Ready to know more about San Diego?

Subscribe

First Look: Animae

Puffer Malarkey Restaurants unveil 5.5 million-dollar pan-Asian concept

Herb & Wood could’ve been named We’re Back. 

When chef Brian Malarkey and partner Chris Puffer opened the massive Little Italy restaurant, their name had taken a bit of a hit. Malarkey had risen to prominence through Top Chef and the “fabric” restaurants, Searsucker and Herringbone. Then those were sold to Hakkasan, and the duo found themselves adrift. Herb & Wood was the first major project of their own (with plenty of investors), and Malarkey’s not shy about saying it was a redemption project.

“The fabric restaurants were good but not that good,” Malarkey says. “It took a bit for us to resolidify and attract talent after that.”

With chef Shane McIntyre (who recently left), cocktail man Willem Van Leuven and pastry chef Adrian Mendoza, Herb & Wood became one of those runaway successes restaurateurs dream about. A successful chef once told me, “There is no money in restaurants unless you do a simple concept and do 20 of them, or do a multimillion-dollar place like Malarkey.”

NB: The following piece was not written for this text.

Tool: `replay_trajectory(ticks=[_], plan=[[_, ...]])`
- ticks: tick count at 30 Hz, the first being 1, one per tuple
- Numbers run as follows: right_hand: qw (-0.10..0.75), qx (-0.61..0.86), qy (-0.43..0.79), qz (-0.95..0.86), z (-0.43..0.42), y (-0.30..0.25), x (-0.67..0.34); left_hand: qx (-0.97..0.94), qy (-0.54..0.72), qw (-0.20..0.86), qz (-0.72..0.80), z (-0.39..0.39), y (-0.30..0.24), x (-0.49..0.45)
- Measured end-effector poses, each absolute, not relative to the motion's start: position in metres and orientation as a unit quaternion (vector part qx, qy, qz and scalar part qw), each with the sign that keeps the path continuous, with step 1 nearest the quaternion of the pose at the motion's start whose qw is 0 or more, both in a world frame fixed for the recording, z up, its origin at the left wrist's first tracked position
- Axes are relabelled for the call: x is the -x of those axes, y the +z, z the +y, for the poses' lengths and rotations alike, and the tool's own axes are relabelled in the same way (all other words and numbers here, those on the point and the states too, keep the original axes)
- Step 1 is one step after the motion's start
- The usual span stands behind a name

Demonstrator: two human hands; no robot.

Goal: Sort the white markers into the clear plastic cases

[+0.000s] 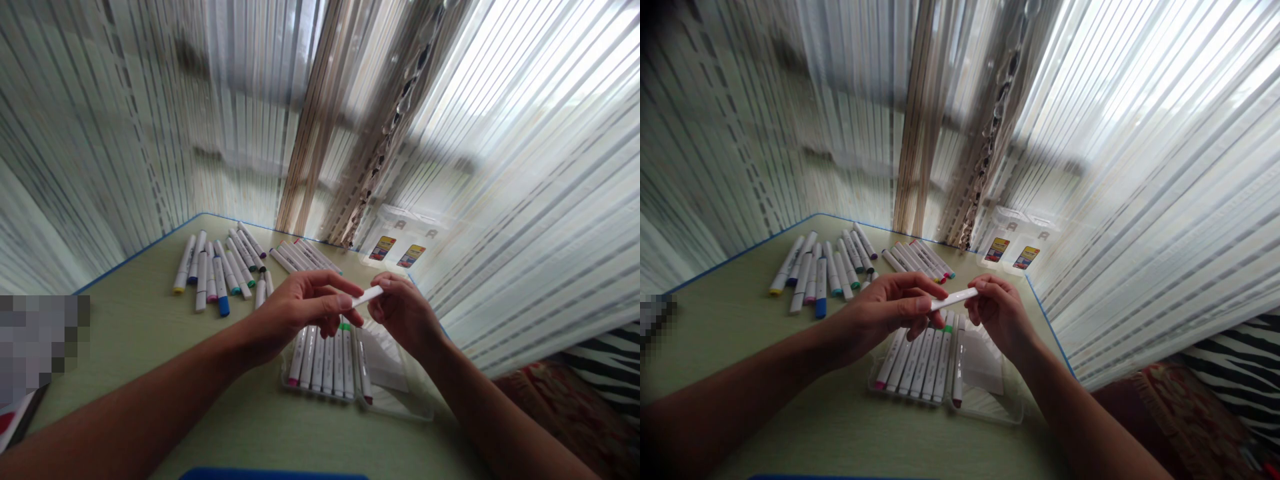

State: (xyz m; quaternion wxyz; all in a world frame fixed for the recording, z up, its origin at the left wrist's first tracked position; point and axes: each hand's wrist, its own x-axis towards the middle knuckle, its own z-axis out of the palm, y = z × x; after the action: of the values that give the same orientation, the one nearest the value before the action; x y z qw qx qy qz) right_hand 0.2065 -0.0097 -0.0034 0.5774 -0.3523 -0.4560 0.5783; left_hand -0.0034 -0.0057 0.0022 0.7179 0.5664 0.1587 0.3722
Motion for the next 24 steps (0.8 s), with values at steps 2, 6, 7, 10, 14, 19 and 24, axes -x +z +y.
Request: replay_trajectory(ticks=[2, 6, 7, 10, 14, 19, 24], plan=[[0.578, 0.353, 0.577, -0.456, -0.0101, -0.0030, -0.2063, -0.572, 0.375, 0.712, 0.161, -0.0063, 0.0026, 0.0034], [0.579, 0.355, 0.576, -0.455, -0.0107, -0.0027, -0.2059, -0.580, 0.375, 0.704, 0.167, -0.0073, 0.0046, 0.0033], [0.579, 0.354, 0.576, -0.455, -0.0107, -0.0028, -0.2059, -0.581, 0.375, 0.702, 0.169, -0.0076, 0.0051, 0.0032], [0.579, 0.354, 0.574, -0.458, -0.0105, -0.0034, -0.2064, -0.586, 0.375, 0.695, 0.181, -0.0085, 0.0067, 0.0030], [0.576, 0.354, 0.574, -0.462, -0.0102, -0.0042, -0.2077, -0.590, 0.376, 0.688, 0.193, -0.0092, 0.0081, 0.0027], [0.576, 0.355, 0.569, -0.467, -0.0107, -0.0045, -0.2084, -0.592, 0.379, 0.681, 0.205, -0.0093, 0.0087, 0.0021], [0.602, 0.352, 0.536, -0.476, -0.0113, -0.0040, -0.2075, -0.580, 0.400, 0.673, 0.226, -0.0072, 0.0079, 0.0009]])
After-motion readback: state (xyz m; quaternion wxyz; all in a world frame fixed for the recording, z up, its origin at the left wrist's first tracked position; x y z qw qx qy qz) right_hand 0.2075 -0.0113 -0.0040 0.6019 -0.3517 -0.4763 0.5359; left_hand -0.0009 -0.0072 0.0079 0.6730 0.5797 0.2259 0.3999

“I never thought I was the most talented chef in the kitchen,” says Malarkey. “The other day I looked around and it was like a chef university, a culinary think tank. We had Joe Magnanelli [formerly the longtime chef of Cucina Urbana], Carlos Anthony [Herb & Wood chef], Mike Ground [former exec chef at Patio Group], Sara [ex-Searsucker], Adrian Mendoza, and a couple guys Joe brought over from Nobu. We’re to look back on this as one of the greatest moments of our lives.”

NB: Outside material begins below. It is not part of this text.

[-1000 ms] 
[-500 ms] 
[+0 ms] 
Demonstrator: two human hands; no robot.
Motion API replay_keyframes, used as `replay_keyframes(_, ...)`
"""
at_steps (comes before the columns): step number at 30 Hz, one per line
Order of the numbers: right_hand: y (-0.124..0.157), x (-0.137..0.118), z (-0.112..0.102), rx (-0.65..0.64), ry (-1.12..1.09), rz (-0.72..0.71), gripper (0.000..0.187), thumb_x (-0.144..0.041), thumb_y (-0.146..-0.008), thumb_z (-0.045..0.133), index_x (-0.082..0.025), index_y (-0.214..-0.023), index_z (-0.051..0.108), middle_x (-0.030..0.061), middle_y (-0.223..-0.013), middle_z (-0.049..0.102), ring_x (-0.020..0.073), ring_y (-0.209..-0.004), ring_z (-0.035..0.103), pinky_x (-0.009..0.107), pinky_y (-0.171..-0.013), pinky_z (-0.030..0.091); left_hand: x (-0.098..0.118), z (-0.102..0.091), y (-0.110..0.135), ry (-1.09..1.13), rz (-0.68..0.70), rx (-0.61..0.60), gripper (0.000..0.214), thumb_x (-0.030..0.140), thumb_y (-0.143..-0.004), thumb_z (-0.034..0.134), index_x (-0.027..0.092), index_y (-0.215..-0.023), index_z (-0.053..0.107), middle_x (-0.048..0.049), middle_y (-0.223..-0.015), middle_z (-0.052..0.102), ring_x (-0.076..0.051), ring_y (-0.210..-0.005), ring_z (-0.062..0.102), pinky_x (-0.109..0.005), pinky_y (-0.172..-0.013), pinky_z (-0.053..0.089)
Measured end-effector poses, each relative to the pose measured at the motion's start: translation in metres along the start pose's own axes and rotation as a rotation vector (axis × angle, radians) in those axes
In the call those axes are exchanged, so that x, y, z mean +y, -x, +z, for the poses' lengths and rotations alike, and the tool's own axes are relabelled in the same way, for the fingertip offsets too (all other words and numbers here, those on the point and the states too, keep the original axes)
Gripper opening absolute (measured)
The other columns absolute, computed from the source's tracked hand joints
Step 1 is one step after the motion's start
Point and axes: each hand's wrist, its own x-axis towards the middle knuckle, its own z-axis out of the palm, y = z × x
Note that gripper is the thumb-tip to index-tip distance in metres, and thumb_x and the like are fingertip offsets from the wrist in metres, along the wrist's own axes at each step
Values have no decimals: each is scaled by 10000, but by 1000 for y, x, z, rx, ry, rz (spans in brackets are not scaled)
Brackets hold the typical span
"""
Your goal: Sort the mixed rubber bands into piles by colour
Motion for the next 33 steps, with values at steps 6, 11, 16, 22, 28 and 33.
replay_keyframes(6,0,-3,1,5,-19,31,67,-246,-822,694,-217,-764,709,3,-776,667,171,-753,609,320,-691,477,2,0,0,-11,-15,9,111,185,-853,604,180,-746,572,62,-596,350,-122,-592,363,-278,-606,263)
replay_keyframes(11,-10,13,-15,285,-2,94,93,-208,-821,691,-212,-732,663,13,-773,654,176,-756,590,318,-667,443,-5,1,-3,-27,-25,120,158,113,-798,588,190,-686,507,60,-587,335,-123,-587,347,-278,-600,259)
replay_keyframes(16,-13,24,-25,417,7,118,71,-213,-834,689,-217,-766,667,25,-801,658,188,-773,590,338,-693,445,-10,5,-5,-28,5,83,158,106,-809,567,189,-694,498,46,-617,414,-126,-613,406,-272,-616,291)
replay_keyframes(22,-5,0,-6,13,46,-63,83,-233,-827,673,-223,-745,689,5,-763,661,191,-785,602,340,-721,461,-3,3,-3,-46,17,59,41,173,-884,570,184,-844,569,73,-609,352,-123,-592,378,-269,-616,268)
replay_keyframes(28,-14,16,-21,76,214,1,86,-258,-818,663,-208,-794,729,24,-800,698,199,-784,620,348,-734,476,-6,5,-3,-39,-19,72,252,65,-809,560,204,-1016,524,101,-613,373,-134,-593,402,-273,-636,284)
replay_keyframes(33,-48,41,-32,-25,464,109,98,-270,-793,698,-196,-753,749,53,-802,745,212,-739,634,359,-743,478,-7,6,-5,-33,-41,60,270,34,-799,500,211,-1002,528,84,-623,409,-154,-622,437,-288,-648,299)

That think tank has been brainstorming and tweaking the menu for Animae—a 9,300 square-foot, $5.5 million art deco-ish restaurant on the bottom floor of Pacific Gate by Bosa, an ultra-luxury condo development in the Embarcadero Marina. It opens Sept. 20, with Magnanelli at the reigns as exec chef and partner. Later this year, Harris will head up the next Puffer Malarkey concept, Herb & Sea in Encinitas.

Animae is a coal-fired pan-Asian concept, which may seem a stretch for Magnanelli, who for a decade was known for his Italian food at Urban Kitchen Group. But we no longer call it “fusion,” because everything has been fused. Chef pantries look like excessively stamped passports, with everything from thyme to za’atar to furikake. Even mom and pop shops are using fish sauce these days.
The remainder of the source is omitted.